-- RECORD SET follows --

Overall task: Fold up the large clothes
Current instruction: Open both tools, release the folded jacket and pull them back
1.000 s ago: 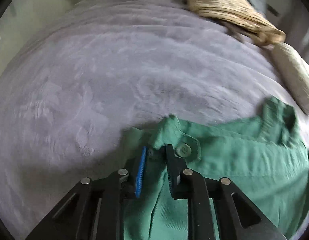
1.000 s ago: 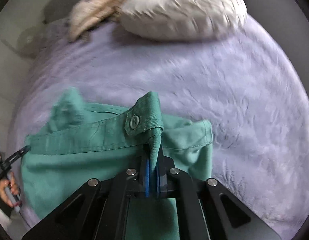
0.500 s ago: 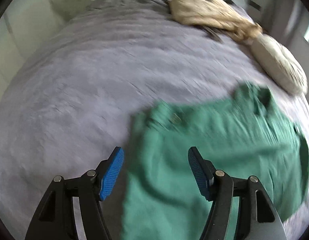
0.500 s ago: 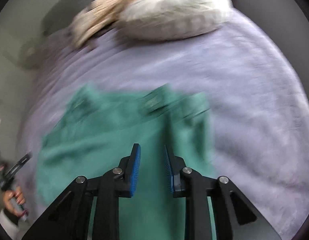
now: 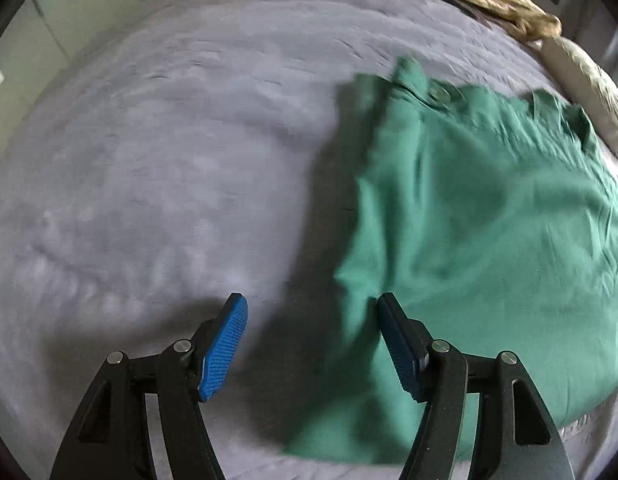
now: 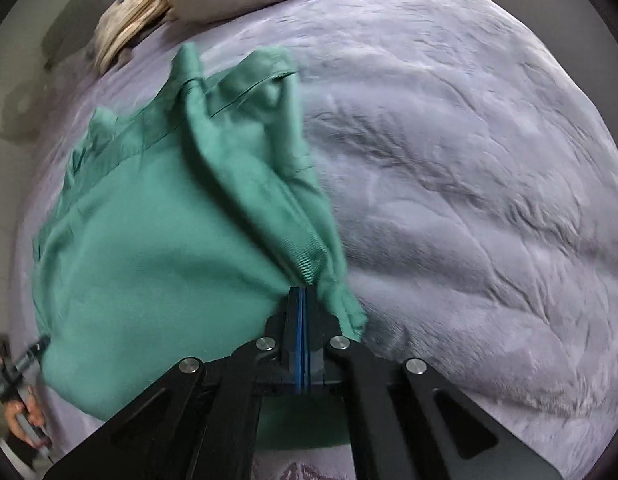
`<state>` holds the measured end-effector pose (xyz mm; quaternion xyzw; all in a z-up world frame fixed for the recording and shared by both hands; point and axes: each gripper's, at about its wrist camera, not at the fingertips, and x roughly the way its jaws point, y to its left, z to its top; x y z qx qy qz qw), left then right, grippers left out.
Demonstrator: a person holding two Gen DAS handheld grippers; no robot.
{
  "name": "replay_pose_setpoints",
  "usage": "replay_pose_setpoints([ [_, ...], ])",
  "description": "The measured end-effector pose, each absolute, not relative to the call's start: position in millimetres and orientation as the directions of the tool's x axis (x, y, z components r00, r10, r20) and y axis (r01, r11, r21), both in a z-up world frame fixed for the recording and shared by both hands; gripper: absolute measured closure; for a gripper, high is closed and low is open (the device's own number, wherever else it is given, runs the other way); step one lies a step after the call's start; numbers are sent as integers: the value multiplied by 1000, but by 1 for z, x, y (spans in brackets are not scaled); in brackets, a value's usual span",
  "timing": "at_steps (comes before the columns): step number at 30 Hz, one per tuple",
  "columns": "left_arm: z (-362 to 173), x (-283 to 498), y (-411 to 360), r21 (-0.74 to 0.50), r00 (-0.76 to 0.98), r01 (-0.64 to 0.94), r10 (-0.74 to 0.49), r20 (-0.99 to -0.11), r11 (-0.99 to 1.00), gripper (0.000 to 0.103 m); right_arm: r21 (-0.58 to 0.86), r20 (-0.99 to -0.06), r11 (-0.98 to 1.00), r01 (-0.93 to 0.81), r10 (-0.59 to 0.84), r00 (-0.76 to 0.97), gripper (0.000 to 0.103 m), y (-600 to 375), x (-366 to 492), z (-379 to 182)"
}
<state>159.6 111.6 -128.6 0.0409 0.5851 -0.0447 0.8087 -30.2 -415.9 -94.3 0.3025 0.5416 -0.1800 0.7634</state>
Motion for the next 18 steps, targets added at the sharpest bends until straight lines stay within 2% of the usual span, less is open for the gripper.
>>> replay_pose_setpoints([
  [4,-114,152,125,30,338,99,-5,-941,995,34,241,-942,716,656,11,335,103,-416,-45,-81],
  [8,-139,144,134,64,293,105,31,-956,992,34,216,-955,715,665,14,296,103,-411,-55,-91],
  [10,-159,140,141,134,253,103,104,-962,986,34,195,-962,731,654,11,273,103,-406,-54,-99],
  [15,-143,124,160,108,270,93,80,-960,990,34,178,-969,707,685,4,247,103,-403,-66,-88],
  [18,-130,116,173,88,266,88,62,-962,992,34,175,-973,676,716,9,230,99,-393,-82,-75],
])
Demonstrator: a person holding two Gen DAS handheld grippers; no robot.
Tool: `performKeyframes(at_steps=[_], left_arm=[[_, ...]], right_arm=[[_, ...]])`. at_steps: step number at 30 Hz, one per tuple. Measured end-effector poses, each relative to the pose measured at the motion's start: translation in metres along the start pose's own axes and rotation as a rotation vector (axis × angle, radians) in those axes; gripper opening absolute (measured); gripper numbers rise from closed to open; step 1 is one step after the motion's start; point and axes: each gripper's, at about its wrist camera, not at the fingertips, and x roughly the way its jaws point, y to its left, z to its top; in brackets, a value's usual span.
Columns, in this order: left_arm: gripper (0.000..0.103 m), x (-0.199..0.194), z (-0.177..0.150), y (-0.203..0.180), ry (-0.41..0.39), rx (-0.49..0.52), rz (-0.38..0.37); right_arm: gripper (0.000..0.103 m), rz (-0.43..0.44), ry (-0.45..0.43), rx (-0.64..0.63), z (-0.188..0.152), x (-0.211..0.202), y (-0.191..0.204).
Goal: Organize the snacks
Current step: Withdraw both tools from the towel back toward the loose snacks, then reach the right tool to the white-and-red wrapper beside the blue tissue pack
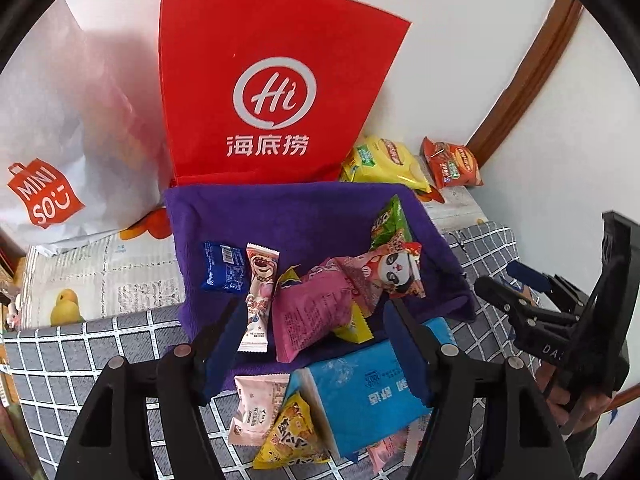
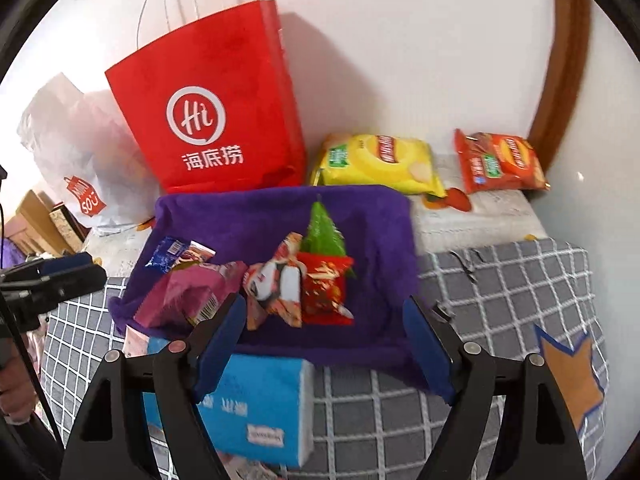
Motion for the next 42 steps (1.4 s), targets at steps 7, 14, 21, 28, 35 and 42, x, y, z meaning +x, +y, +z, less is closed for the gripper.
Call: performKeyframes(at_steps=[7,14,21,28,35,42], left_arm=[[0.068,-0.021,-0.003,-0.013,-0.049,0.051,-0.06],[0.068,-0.034,-0.005,-0.027,-0.079,0.114,-0.082],[0.068,-0.043,-0.008,-0.038,-0.096,0.13,-0.12],[0.068,-0.046,-0.011,-0.038,-0.098,0.112,-0.146],[0.068,-0.04,-0.011,-0.034,-0.072,0.084,-0.151],[0.068,-0.037,-0.009,-0.029,-0.063,0.07,-0.158]], right_arm=[[0.081,-0.026,-0.006,0.056,-0.02,-0.015,-0.017],[0.081,-0.004,-0.001,0.115,-0.041,-0.027,-0.028],[0.081,-0.053,0.004,0.105,-0.058,-0.037,-0.032],[0.081,-0.049,0.016,0.121,-0.078,-0.033,-0.035],[0.081,0.043,0.044,0.161,-0.099,-0.022,-0.029],[0.08,0.064,0.084,0.076,-0.113,-0.008,-0.009]])
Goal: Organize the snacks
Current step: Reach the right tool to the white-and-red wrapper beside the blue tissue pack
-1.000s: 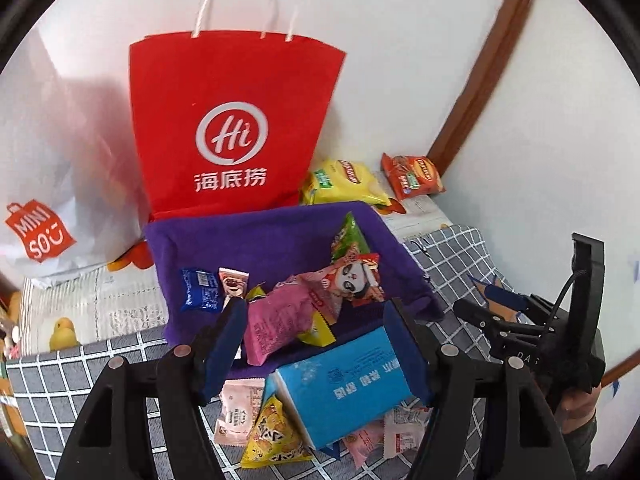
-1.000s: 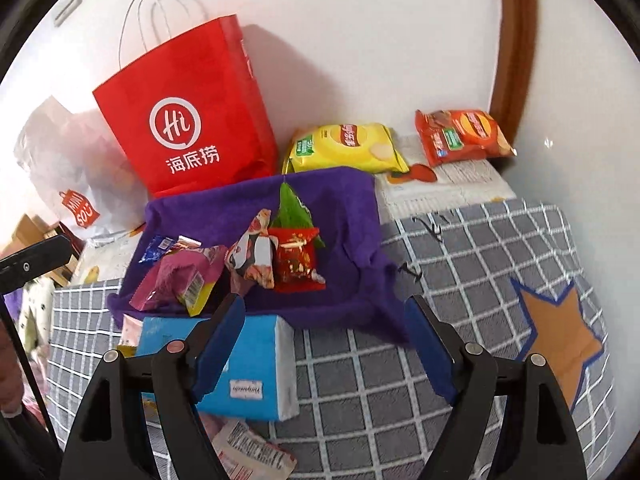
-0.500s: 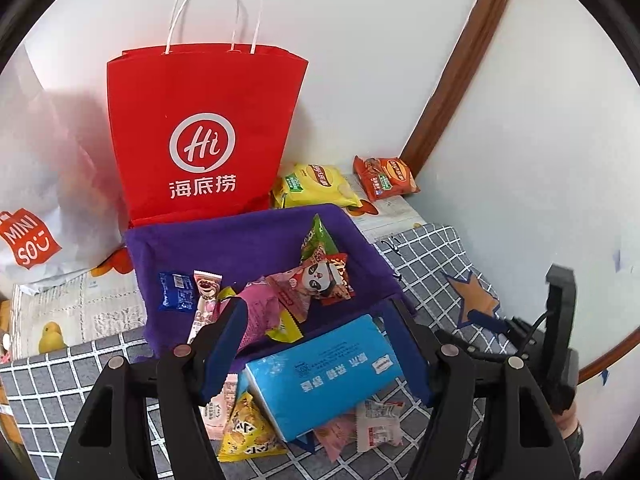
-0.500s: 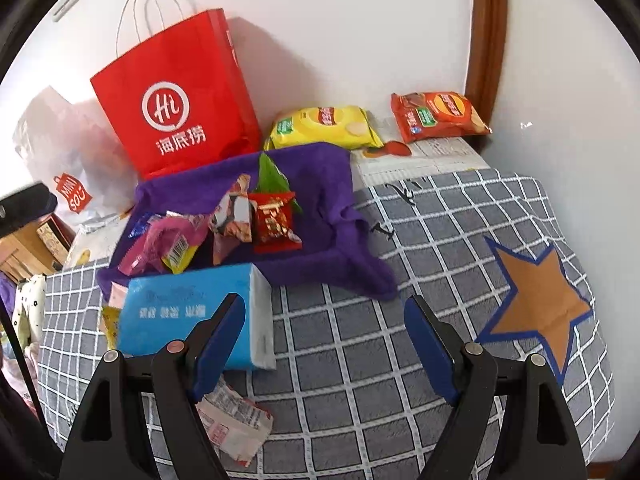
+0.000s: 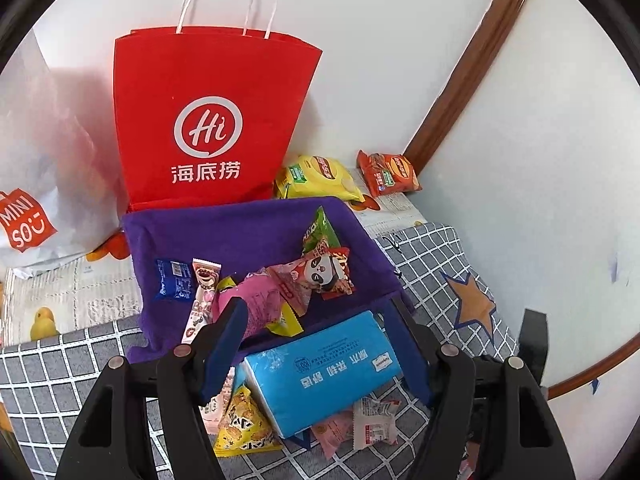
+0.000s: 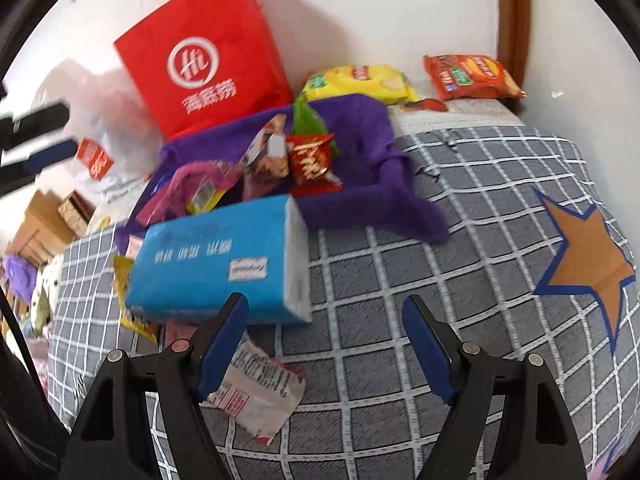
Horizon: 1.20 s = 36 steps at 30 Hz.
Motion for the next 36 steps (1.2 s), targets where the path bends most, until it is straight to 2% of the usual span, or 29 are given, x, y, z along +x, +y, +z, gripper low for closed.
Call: performKeyframes(at_steps=[10,16,18,20,24,26,29,33,36], left_arm=[[0.068,-0.001,0.0,-0.002,0.006,0.02,-0.007],[0.068,-0.003,0.0,0.0,0.004,0.019,-0.012],[0.068,-0.003,0.001,0.002,0.004,0.014,-0.013],[0.068,-0.004,0.001,0.003,0.004,0.009,-0.013],[0.068,-0.005,0.002,0.005,0.003,0.005,-0.014],[0.068,-0.006,0.002,0.006,0.001,0.004,-0.015],[0.068,-0.006,0.002,0.006,0.001,0.004,-0.016],[0.068,-0.006,0.002,0.005,0.003,0.006,-0.016],[0.068,-0.007,0.002,0.005,0.002,0.011,-0.018]], right_arm=[[0.079,-0.013,0.086,-0.047,-0.015,0.035,0.013],[0.073,-0.021,0.097,-0.035,-0.02,0.045,0.014],[0.07,-0.029,0.089,-0.034,-0.019,0.046,0.014],[0.059,-0.054,0.084,-0.043,-0.018,0.047,0.015],[0.048,-0.085,0.072,-0.086,-0.019,0.047,0.018],[0.036,-0.096,0.067,-0.104,-0.02,0.047,0.02],[0.025,-0.096,0.066,-0.108,-0.021,0.046,0.018],[0.025,-0.087,0.074,-0.097,-0.02,0.046,0.016],[0.033,-0.081,0.082,-0.105,-0.02,0.048,0.019]])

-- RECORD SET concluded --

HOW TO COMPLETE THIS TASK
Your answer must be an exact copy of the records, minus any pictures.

EXERCISE RESPONSE
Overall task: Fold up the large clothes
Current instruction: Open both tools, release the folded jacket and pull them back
1.000 s ago: 
1.000 s ago: 
0.500 s ago: 
0.500 s ago: 
now: 
now: 
`<state>` holds the measured end-effector pose (xyz mm; quaternion xyzw; all in a z-up world frame fixed for the recording and shared by both hands; point and axes: each gripper's, at about its wrist camera, not at the fingertips, and x roughly the way its jaws point, y to its left, z to its top; x y z qx qy qz qw), left then right, grippers left out.
Demonstrator: a person holding two Gen DAS handheld grippers; no robot.
{
  "name": "replay_pose_setpoints",
  "usage": "replay_pose_setpoints([ [_, ...], ])",
  "description": "The measured end-effector pose, each absolute, not relative to the call's start: position in millimetres and orientation as the directions of the tool's x axis (x, y, z components r00, r10, r20) and y axis (r01, r11, r21), both in a z-up world frame fixed for the recording and shared by both hands; gripper: absolute measured closure; for a gripper, high is closed and low is open (the device's own number, wherever else it is given, runs the other way); step one lies a step after the call's start; numbers are sent as integers: the value multiplied by 1000, but by 1 for z, x, y (spans in brackets are not scaled); in brackets, a value's usual span",
  "timing": "at_steps (comes before the columns): step number at 30 Hz, one per tuple",
  "columns": "left_arm: z (-362 to 173), x (-283 to 498), y (-411 to 360), r21 (-0.74 to 0.50), r00 (-0.76 to 0.98), r01 (-0.64 to 0.94), r10 (-0.74 to 0.49), r20 (-0.99 to -0.11), r11 (-0.99 to 1.00), gripper (0.000 to 0.103 m); right_arm: r21 (-0.58 to 0.86), r20 (-0.99 to -0.06), r11 (-0.98 to 1.00), r01 (-0.93 to 0.81), r10 (-0.59 to 0.84), r00 (-0.76 to 0.97), gripper (0.000 to 0.103 m), y (-600 to 375), x (-366 to 492), z (-379 to 182)"
}
<state>159.6 111.6 -128.6 0.0409 0.5851 -0.0447 0.8087 -30.2 -415.9 -94.3 0.3025 0.5416 -0.1800 0.7634</state>
Motion for the next 18 steps, targets added at the sharpest bends until straight lines stay within 2% of the usual span, less is open for the gripper.
>>> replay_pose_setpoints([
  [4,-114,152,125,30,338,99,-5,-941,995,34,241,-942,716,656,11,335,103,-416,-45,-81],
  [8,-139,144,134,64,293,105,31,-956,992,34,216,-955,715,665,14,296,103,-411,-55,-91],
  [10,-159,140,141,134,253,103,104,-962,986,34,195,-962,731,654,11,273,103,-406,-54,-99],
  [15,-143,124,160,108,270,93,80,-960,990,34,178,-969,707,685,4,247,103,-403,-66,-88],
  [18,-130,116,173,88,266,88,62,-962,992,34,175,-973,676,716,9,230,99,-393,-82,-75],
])
Demonstrator: a person holding two Gen DAS handheld grippers; no robot.
Tool: `performKeyframes(at_steps=[_], left_arm=[[_, ...]], right_arm=[[_, ...]])`. at_steps: step number at 30 Hz, one per tuple. Measured end-effector poses, each relative to the pose measured at the motion's start: translation in metres along the start pose's own axes and rotation as a rotation vector (axis × angle, radians) in those axes; gripper opening absolute (measured); gripper numbers rise from closed to open; step 1 is one step after the motion's start; point and axes: each gripper's, at about its wrist camera, not at the fingertips, and x roughly the way its jaws point, y to its left, z to its top; in brackets, a value's usual span.
Columns, in this order: left_arm: gripper (0.000..0.103 m), x (-0.199..0.194), z (-0.177..0.150), y (-0.203..0.180), ry (-0.41..0.39), rx (-0.49..0.52), rz (-0.38..0.37); right_arm: gripper (0.000..0.103 m), rz (-0.43..0.44), ry (-0.45..0.43), rx (-0.64..0.63), z (-0.188..0.152), x (-0.211..0.202), y (-0.191..0.204).
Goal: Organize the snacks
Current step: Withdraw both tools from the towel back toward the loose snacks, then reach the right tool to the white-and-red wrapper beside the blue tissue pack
Motion for the next 42 steps (1.4 s), targets at steps 7, 14, 21, 28, 35 and 42, x, y, z meaning +x, +y, +z, less is closed for the gripper.
Call: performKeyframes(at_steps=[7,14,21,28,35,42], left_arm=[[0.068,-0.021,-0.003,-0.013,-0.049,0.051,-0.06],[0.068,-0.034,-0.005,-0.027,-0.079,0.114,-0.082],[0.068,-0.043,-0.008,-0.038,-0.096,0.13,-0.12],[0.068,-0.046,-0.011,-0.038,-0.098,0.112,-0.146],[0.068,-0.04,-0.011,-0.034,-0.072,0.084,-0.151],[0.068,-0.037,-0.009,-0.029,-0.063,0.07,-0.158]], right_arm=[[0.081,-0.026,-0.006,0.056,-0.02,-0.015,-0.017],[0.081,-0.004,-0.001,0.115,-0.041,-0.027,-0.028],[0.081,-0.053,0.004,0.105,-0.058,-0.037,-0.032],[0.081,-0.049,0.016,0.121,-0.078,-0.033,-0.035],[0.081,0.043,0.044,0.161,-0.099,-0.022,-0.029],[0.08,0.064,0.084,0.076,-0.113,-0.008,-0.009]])
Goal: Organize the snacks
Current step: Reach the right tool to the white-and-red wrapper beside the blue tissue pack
-1.000s: 
-1.000s: 
-0.500s: 
-0.500s: 
+0.000s: 
+0.000s: 
Horizon: 1.20 s = 36 steps at 30 Hz.
Motion for the next 36 steps (1.2 s), targets where the path bends most, until it is straight to 2% of the usual span, or 29 are given, x, y, z along +x, +y, +z, gripper low for closed.
Call: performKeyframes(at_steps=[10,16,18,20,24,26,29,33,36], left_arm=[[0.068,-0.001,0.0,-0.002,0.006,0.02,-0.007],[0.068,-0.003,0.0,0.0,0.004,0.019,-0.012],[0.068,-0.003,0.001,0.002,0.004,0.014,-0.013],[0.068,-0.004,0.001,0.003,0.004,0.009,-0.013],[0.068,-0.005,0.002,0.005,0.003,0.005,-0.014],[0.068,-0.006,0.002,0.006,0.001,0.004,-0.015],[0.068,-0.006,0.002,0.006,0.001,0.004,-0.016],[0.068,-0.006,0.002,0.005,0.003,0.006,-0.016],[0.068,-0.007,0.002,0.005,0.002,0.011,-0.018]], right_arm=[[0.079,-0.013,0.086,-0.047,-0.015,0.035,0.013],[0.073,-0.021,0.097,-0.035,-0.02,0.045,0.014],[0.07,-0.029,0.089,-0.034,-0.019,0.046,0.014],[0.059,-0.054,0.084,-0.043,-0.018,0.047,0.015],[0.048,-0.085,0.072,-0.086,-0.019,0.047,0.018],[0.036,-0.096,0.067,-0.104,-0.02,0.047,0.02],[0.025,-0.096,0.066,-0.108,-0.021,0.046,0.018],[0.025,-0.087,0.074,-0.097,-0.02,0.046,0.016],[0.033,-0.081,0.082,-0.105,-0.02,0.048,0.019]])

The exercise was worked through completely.